Every motorcycle is designed with its own gearing. However, you can make adjustments if you wish to adapt your bike to your riding style, whether it's more supple or lively. You can do this by varying the number of teeth on your gearbox output pinion or sprocket.

The principle is as follows

the smaller your pinion (with a smaller number of teeth than the original pinion),

the more responsive your bike,

the lower your top speed performance.

The same goes for a larger sprocket than the original.

It's up to you to find the right compromise!

  

How to change your motorcycle chain kit?

Install your machine on a motorcycle lift so that you're comfortable and can easily dismantle the parts.

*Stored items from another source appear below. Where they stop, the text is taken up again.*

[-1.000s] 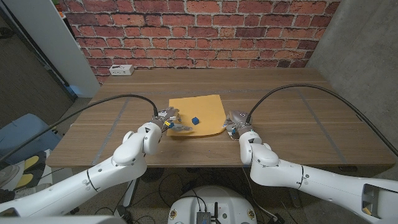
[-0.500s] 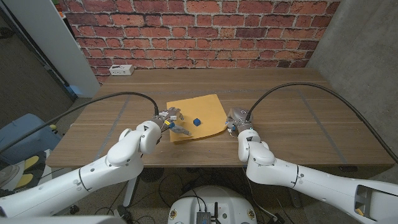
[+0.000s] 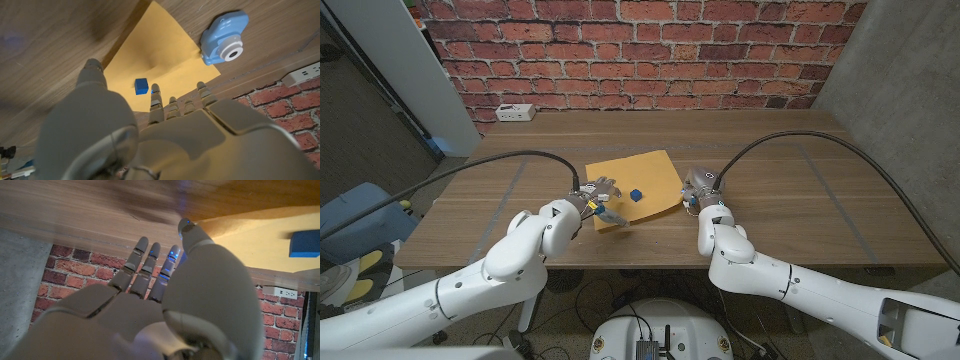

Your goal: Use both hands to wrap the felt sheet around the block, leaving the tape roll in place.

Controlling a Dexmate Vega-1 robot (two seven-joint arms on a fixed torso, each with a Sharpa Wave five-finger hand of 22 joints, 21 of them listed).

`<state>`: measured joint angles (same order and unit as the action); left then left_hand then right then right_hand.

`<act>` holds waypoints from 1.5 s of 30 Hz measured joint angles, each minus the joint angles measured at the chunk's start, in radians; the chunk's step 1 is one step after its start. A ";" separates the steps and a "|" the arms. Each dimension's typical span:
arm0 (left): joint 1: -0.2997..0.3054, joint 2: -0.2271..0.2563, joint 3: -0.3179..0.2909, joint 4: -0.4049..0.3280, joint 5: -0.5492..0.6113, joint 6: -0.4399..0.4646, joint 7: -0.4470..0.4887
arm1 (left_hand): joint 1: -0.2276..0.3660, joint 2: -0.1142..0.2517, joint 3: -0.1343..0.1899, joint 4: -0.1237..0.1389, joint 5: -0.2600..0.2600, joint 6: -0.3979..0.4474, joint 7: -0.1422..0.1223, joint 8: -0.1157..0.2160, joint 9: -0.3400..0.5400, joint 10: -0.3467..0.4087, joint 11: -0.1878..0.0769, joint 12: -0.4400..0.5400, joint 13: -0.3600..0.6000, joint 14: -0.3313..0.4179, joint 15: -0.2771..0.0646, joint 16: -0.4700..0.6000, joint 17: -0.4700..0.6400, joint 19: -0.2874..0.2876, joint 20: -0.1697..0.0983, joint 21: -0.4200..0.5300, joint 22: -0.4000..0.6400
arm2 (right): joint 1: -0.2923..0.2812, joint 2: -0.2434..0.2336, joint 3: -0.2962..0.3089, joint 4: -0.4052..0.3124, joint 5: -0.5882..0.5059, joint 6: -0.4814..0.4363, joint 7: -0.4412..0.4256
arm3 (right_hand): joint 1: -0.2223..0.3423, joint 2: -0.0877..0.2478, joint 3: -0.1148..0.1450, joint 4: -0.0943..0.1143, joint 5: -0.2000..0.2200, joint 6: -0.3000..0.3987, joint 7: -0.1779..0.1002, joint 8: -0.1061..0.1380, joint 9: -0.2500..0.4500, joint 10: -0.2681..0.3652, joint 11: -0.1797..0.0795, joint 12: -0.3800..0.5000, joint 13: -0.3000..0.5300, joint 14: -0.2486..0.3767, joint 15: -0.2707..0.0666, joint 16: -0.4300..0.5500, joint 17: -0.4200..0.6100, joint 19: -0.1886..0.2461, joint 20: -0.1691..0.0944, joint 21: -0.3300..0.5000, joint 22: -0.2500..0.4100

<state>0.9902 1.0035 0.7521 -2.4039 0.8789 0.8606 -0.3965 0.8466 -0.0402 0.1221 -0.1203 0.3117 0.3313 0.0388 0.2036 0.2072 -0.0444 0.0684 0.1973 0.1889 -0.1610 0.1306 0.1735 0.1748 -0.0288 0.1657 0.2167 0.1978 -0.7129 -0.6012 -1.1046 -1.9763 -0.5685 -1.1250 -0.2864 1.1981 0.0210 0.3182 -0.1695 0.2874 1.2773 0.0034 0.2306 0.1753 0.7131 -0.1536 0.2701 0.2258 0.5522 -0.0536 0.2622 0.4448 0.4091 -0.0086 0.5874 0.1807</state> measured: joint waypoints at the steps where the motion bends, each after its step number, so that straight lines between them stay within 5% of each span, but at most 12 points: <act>1: 0.000 -0.004 0.009 -0.001 0.031 0.009 -0.019 | 0.018 0.017 0.012 -0.004 -0.008 0.013 0.001 0.006 0.000 0.001 -0.001 0.003 0.000 0.000 0.000 0.000 0.000 0.001 -0.001 0.000 0.000 | -0.002 0.003 0.002 0.001 -0.001 0.002 -0.004 | 0.000 0.000 0.001 0.001 0.000 0.000 0.000 0.000 0.000 0.000 0.000 0.000 0.000 0.000 0.000 0.000 0.000 0.000 0.000 0.000 0.000; 6: 0.006 -0.030 0.029 0.008 0.142 0.030 -0.078 | 0.077 0.069 0.046 -0.025 -0.044 0.064 0.002 0.023 0.000 0.021 -0.016 0.014 0.000 0.003 -0.003 0.005 -0.003 0.018 -0.006 0.007 0.000 | -0.010 0.007 0.010 0.001 -0.005 0.009 -0.014 | 0.000 0.000 0.005 -0.001 -0.003 0.000 0.000 0.000 0.000 0.000 0.000 0.000 0.000 0.000 0.000 -0.004 0.000 0.000 0.000 0.000 0.000; 17: 0.034 -0.106 0.019 0.080 0.295 0.011 -0.154 | 0.113 0.094 0.067 -0.029 -0.089 0.120 0.002 0.038 0.000 0.055 -0.037 0.022 -0.003 0.029 -0.018 0.012 -0.003 0.043 -0.014 0.016 0.000 | -0.026 0.009 0.024 -0.007 -0.016 0.021 -0.027 | 0.001 -0.001 0.016 0.003 -0.008 0.000 0.000 -0.007 0.000 0.000 0.000 0.000 0.005 0.010 0.000 -0.004 -0.005 -0.004 0.004 0.000 0.000; 23: 0.056 -0.135 -0.011 0.100 0.301 -0.029 -0.159 | 0.008 0.016 -0.003 0.021 -0.106 0.083 0.014 0.010 0.000 0.044 -0.026 0.016 0.000 0.032 -0.021 0.011 -0.003 0.033 -0.023 0.013 0.000 | -0.032 0.009 0.029 -0.012 -0.024 0.021 -0.029 | 0.001 -0.001 0.019 0.006 -0.008 0.000 0.000 -0.008 0.000 0.000 0.000 0.004 0.005 0.013 0.002 -0.004 -0.005 -0.007 0.007 0.000 0.000; 29: 0.078 -0.147 -0.036 0.098 0.303 -0.059 -0.152 | -0.003 0.005 -0.019 0.021 -0.096 0.005 -0.005 -0.016 0.000 0.020 -0.020 0.006 0.000 0.018 -0.007 0.007 -0.003 0.017 -0.007 0.012 0.005 | -0.036 0.009 0.035 -0.012 -0.028 0.027 -0.032 | 0.001 -0.001 0.027 0.005 -0.014 0.000 0.000 -0.012 -0.001 0.000 0.000 0.004 0.005 0.013 0.002 -0.011 -0.005 -0.007 0.007 0.000 0.000; 35: 0.090 -0.164 -0.045 0.100 0.348 -0.077 -0.170 | 0.090 0.092 0.035 -0.018 -0.092 0.081 0.005 0.019 0.008 0.060 -0.027 0.018 0.000 0.033 -0.007 0.007 -0.003 0.039 -0.007 0.016 0.005 | -0.040 0.011 0.042 -0.011 -0.031 0.038 -0.036 | 0.001 -0.001 0.036 0.005 -0.018 0.000 0.000 -0.015 -0.001 0.000 0.000 0.004 0.009 0.016 -0.002 -0.011 -0.004 -0.007 0.007 -0.007 0.000; 45: 0.098 -0.217 -0.056 0.160 0.425 -0.096 -0.211 | 0.137 0.118 0.061 -0.034 -0.112 0.080 -0.001 0.019 0.014 0.069 -0.025 0.018 0.000 0.036 -0.011 0.007 -0.003 0.050 -0.007 0.020 0.005 | -0.050 0.013 0.055 -0.011 -0.042 0.050 -0.041 | 0.001 -0.001 0.044 0.005 -0.021 0.000 0.000 -0.016 -0.001 0.000 0.000 0.004 0.009 0.023 -0.002 -0.015 -0.004 -0.007 0.007 -0.007 0.000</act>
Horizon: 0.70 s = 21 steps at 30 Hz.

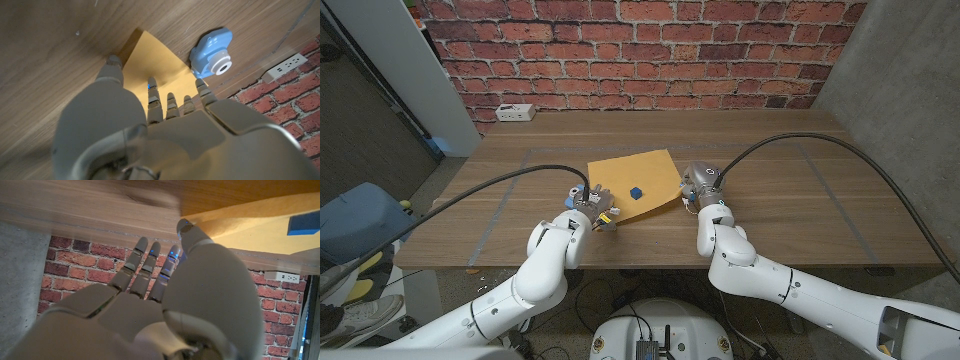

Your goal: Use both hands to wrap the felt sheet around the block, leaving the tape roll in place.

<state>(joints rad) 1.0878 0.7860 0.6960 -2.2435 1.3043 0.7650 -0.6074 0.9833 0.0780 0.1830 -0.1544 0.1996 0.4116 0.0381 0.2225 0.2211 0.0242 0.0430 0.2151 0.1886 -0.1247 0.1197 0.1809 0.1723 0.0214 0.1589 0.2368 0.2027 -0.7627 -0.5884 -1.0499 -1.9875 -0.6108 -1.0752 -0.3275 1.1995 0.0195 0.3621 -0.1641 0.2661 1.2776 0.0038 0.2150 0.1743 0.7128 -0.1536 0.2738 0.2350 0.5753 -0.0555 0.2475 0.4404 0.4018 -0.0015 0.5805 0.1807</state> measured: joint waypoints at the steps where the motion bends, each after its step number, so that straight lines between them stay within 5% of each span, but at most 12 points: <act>1: 0.001 -0.004 -0.001 0.005 0.003 -0.003 0.000 | 0.003 0.003 0.000 0.000 0.000 -0.001 0.002 0.000 0.000 0.000 0.000 0.000 0.000 0.004 0.004 0.000 0.000 0.000 0.000 0.000 0.000 | 0.000 0.000 0.000 0.000 -0.001 0.000 0.000 | 0.000 0.000 0.001 0.001 0.000 0.000 0.000 0.000 0.000 0.000 0.000 0.000 0.000 0.000 0.000 0.000 0.000 0.000 0.000 0.000 0.000; 5: 0.005 -0.014 -0.005 0.020 0.010 -0.015 0.010 | 0.047 0.047 0.033 -0.001 -0.011 0.105 0.011 0.035 0.001 0.042 -0.013 0.013 0.000 0.044 -0.006 0.005 -0.002 0.032 -0.001 0.015 0.000 | -0.002 0.001 0.002 -0.004 -0.008 0.000 0.000 | 0.000 0.000 0.004 0.004 0.000 0.000 0.000 -0.006 0.000 0.000 0.000 0.000 0.000 0.000 0.000 0.000 0.000 0.000 0.000 0.000 0.000; 9: 0.019 -0.027 -0.014 0.036 0.011 -0.021 0.052 | 0.113 0.105 0.099 -0.005 -0.011 0.276 0.019 0.086 0.007 0.128 -0.029 0.033 -0.002 0.111 -0.024 0.005 -0.005 0.080 -0.001 0.040 0.005 | -0.005 0.002 0.002 -0.007 -0.015 -0.001 0.000 | 0.000 0.000 0.011 0.003 0.000 0.002 0.002 -0.007 0.000 0.000 0.000 0.000 0.000 0.000 0.000 -0.003 0.000 -0.005 0.005 0.000 0.000; 13: 0.026 -0.030 -0.018 0.039 0.000 -0.030 0.120 | 0.133 0.107 0.133 0.011 -0.015 0.393 0.026 0.111 0.016 0.214 -0.048 0.047 -0.003 0.186 -0.040 0.013 -0.005 0.126 0.001 0.067 0.011 | -0.008 0.004 0.005 -0.008 -0.017 -0.001 0.001 | 0.000 0.000 0.012 0.003 -0.004 0.002 0.002 -0.007 0.000 0.000 0.000 0.000 0.002 0.000 0.000 -0.004 -0.003 -0.005 0.005 -0.004 0.000; 21: 0.109 -0.032 -0.066 0.034 -0.052 -0.045 0.301 | 0.125 0.099 0.139 0.018 -0.023 0.464 0.012 0.113 0.009 0.333 -0.084 0.070 -0.003 0.283 -0.065 0.013 -0.005 0.172 0.004 0.099 0.014 | -0.013 0.006 0.011 -0.008 -0.028 -0.012 0.002 | -0.004 -0.004 0.021 0.004 -0.004 0.002 0.002 -0.007 0.000 0.000 0.000 0.000 0.005 0.000 0.000 -0.008 -0.005 -0.005 0.005 -0.004 0.000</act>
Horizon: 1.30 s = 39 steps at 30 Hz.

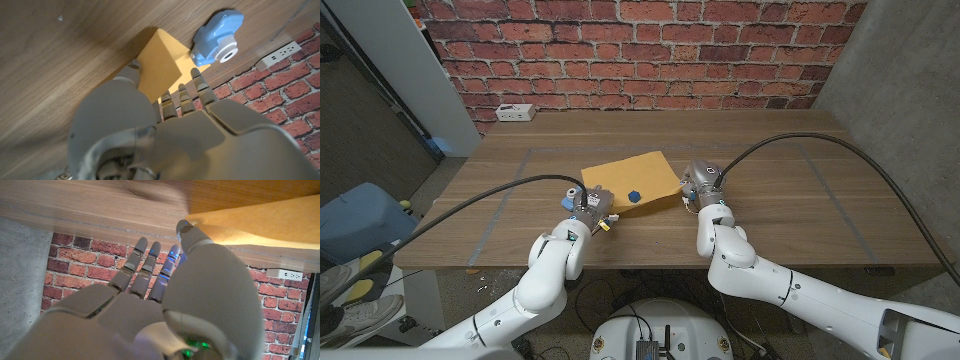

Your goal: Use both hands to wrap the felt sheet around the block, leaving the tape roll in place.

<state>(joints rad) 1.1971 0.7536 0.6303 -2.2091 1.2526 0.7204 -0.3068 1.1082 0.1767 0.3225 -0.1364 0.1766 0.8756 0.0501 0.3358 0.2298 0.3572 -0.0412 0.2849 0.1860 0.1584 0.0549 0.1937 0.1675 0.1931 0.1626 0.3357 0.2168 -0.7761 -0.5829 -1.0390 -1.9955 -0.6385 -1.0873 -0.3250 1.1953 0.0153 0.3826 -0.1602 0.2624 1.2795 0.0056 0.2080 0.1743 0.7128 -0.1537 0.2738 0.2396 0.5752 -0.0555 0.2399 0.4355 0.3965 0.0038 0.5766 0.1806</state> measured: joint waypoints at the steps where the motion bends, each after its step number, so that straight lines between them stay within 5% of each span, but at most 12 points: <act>1: 0.000 0.000 0.000 0.000 -0.005 -0.001 0.016 | 0.000 0.000 -0.001 0.004 0.000 0.006 0.002 0.000 -0.002 0.010 -0.003 0.000 -0.002 0.011 -0.003 0.004 0.000 0.003 0.003 0.001 0.000 | 0.000 0.000 0.001 0.000 -0.001 -0.006 0.000 | 0.000 0.000 0.000 0.000 -0.001 0.000 0.000 0.000 0.000 0.000 0.000 0.000 0.000 0.002 0.002 0.000 0.000 0.000 0.000 0.000 0.000; 8: 0.049 0.005 -0.040 -0.019 -0.098 -0.030 0.193 | -0.030 0.016 0.028 0.045 0.000 0.067 0.039 -0.021 -0.012 0.098 -0.014 0.008 -0.002 0.130 -0.057 0.015 0.000 0.036 -0.008 0.027 0.006 | -0.010 0.000 0.015 0.000 -0.001 -0.009 0.000 | -0.001 -0.001 0.006 0.000 -0.004 0.000 0.000 -0.002 0.000 0.000 0.000 0.000 0.000 0.004 0.004 0.000 0.000 0.000 0.000 0.000 0.000; 19: 0.129 0.001 -0.151 -0.048 -0.345 -0.080 0.392 | -0.045 0.021 0.122 0.074 0.000 0.076 0.077 -0.034 0.025 0.199 -0.003 0.012 0.003 0.276 -0.067 0.023 0.000 0.106 -0.020 0.087 0.018 | -0.043 -0.002 0.065 -0.015 0.036 0.019 -0.038 | -0.010 -0.009 0.024 0.010 -0.007 -0.008 0.014 -0.012 0.005 -0.019 0.000 -0.004 0.000 0.004 0.004 -0.008 0.000 -0.006 0.005 -0.004 0.000; 28: 0.164 -0.032 -0.190 -0.053 -0.487 -0.073 0.538 | -0.055 -0.001 0.168 0.049 0.009 0.139 0.114 -0.040 0.026 0.300 0.006 0.019 0.002 0.397 -0.099 0.023 0.000 0.148 -0.048 0.124 0.018 | -0.067 -0.002 0.106 -0.025 0.072 0.062 -0.068 | -0.021 -0.008 0.032 0.010 -0.012 -0.007 0.014 -0.012 0.005 -0.023 0.000 -0.008 0.005 0.003 0.004 -0.008 0.003 -0.004 0.015 -0.004 0.000; 39: 0.202 -0.078 -0.269 -0.059 -0.707 -0.066 0.644 | -0.062 -0.008 0.202 0.016 0.024 0.163 0.138 -0.044 0.043 0.344 0.047 0.019 0.003 0.459 -0.079 0.021 0.000 0.159 -0.038 0.145 0.018 | -0.025 -0.011 0.088 -0.018 0.062 0.060 -0.042 | -0.027 -0.004 0.040 0.010 -0.012 -0.007 0.014 -0.012 0.010 -0.029 0.000 -0.008 0.005 -0.006 0.002 -0.015 0.003 -0.007 0.018 -0.004 0.000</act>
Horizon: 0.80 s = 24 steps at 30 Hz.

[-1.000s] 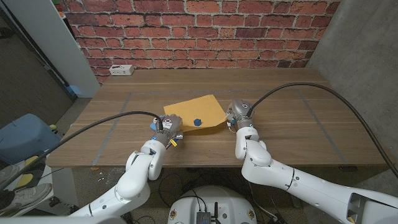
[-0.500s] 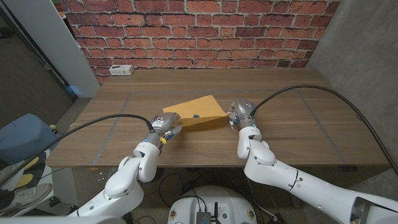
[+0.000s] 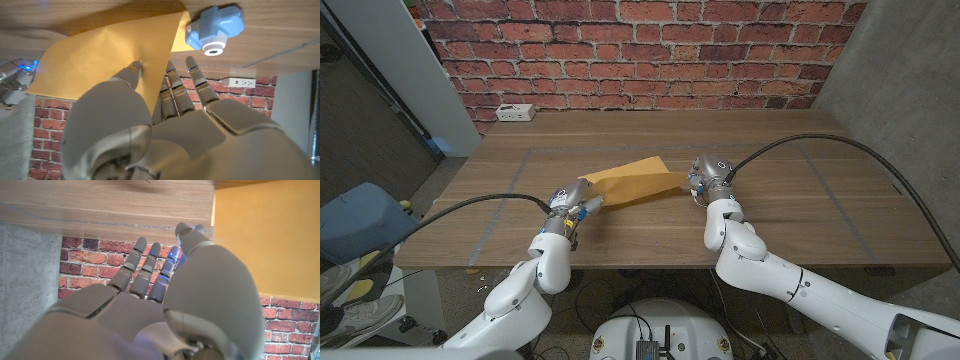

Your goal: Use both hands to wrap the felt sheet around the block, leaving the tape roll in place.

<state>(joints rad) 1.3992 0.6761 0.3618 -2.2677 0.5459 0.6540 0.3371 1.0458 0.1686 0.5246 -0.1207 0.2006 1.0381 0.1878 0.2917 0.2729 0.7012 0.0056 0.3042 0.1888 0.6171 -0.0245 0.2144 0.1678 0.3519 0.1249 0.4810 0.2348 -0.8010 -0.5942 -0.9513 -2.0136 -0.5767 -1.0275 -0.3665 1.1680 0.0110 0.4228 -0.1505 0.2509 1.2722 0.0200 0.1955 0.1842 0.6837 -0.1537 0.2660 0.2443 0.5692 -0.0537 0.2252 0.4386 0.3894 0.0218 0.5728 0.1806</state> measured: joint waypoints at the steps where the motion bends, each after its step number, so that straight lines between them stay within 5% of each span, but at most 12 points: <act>1: 0.003 -0.003 -0.010 -0.001 -0.026 -0.008 0.007 | 0.000 0.000 0.002 -0.002 0.000 0.002 0.002 0.000 0.002 0.004 0.004 0.000 0.000 0.003 0.003 -0.003 0.000 0.000 0.000 0.004 0.000 | 0.001 0.000 -0.001 0.001 0.000 0.000 0.000 | 0.000 0.000 0.000 0.000 0.000 0.000 0.000 0.000 0.000 0.000 0.000 0.000 0.000 0.000 0.000 0.000 0.000 0.000 0.000 0.000 0.000; 18: -0.017 0.031 -0.050 0.013 -0.242 -0.044 0.089 | 0.004 0.004 0.029 -0.013 0.007 0.022 0.013 0.005 0.030 0.022 0.010 -0.009 0.000 0.027 0.001 -0.011 0.000 -0.004 0.004 0.022 0.001 | 0.087 0.027 -0.041 0.075 -0.040 0.077 0.054 | -0.046 -0.004 0.026 0.013 -0.011 0.000 0.000 -0.007 0.000 -0.026 0.007 -0.004 0.007 0.000 0.000 0.000 0.009 0.000 0.011 -0.008 0.000; 23: -0.042 0.050 -0.050 0.022 -0.277 -0.043 0.097 | 0.003 0.005 0.036 -0.009 0.007 0.023 0.012 0.008 0.045 0.028 0.013 -0.009 0.005 0.039 0.000 -0.011 0.000 0.016 -0.004 0.039 0.005 | 0.089 0.031 -0.036 0.085 -0.042 0.115 0.054 | -0.141 -0.007 0.030 0.028 -0.016 -0.090 -0.052 -0.018 0.005 -0.060 0.024 -0.012 0.017 -0.009 0.002 0.005 0.027 0.013 0.027 -0.008 0.000; 24: -0.048 0.053 -0.050 0.024 -0.277 -0.043 0.097 | 0.000 0.008 0.038 -0.010 0.007 0.023 0.012 0.008 0.049 0.029 0.014 -0.009 0.005 0.046 -0.001 -0.011 0.000 0.021 -0.003 0.041 0.006 | 0.089 0.031 -0.036 0.085 -0.042 0.123 0.053 | -0.160 -0.015 0.026 0.038 -0.017 -0.135 -0.041 -0.019 0.005 -0.065 0.029 -0.012 0.019 -0.002 0.000 0.011 0.032 0.018 0.033 -0.008 0.000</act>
<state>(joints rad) 1.3511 0.7289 0.3118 -2.2441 0.2694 0.6108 0.4338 1.0462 0.1762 0.5626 -0.1310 0.2077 1.0611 0.2003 0.3002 0.3220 0.7298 0.0196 0.2956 0.1936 0.6636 -0.0251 0.2032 0.1680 0.3734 0.1216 0.5218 0.2411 -0.7125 -0.5631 -0.9874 -1.9288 -0.6183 -0.9043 -0.3137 1.0082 -0.0037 0.4485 -0.1127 0.2337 1.1375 -0.0210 0.1764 0.1889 0.6191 -0.1249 0.2544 0.2637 0.5676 -0.0532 0.2358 0.4707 0.4077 0.0544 0.5651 0.1806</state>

To start with, dismantle your current chain kit. Use pliers to remove the chain's quick-release clip.

Now you can remove the rear wheel. To do this, loosen the nut that holds it in place. A good tip to avoid dirtying the axle of your wheel is to insert it into your muffler to protect it from any dirt.

Once your rear wheel has been removed, you have access to the sprocket you wish to replace. Remove the crown attached to the wheel and replace it with the new one. It's a good idea to change all the fixing screws at the same time - you don't want to cut corners on these small details, but they can jeopardize your safety.

When repositioning your rear wheel, grease your axle halfway. This will allow greasing to take place on the other half, once it's been repositioned. This is the best way to avoid excess grease spreading to unnecessary places.

Once the axle and wheel are perfectly repositioned, all that's left to do is tighten the nuts.

To change your sprocket, you'll need to remove it from your gearbox output. You'll need a pair of pliers to loosen the clip holding the sprocket in place. If you have a new motorcycle and you can't see how the clip works, refer to the manufacturer's manual.

Once you've removed the clip, you're free to remove your worn sprocket and replace it with the new one.

The final step is to reassemble your new chain using the quick-release fastener. You'll need a pair of pliers to help you pass the quick-release clips and secure the chain.

Check the tension of your chain and adjust it. All that's left is to grease your chain and you're ready to go! Enjoy your ride!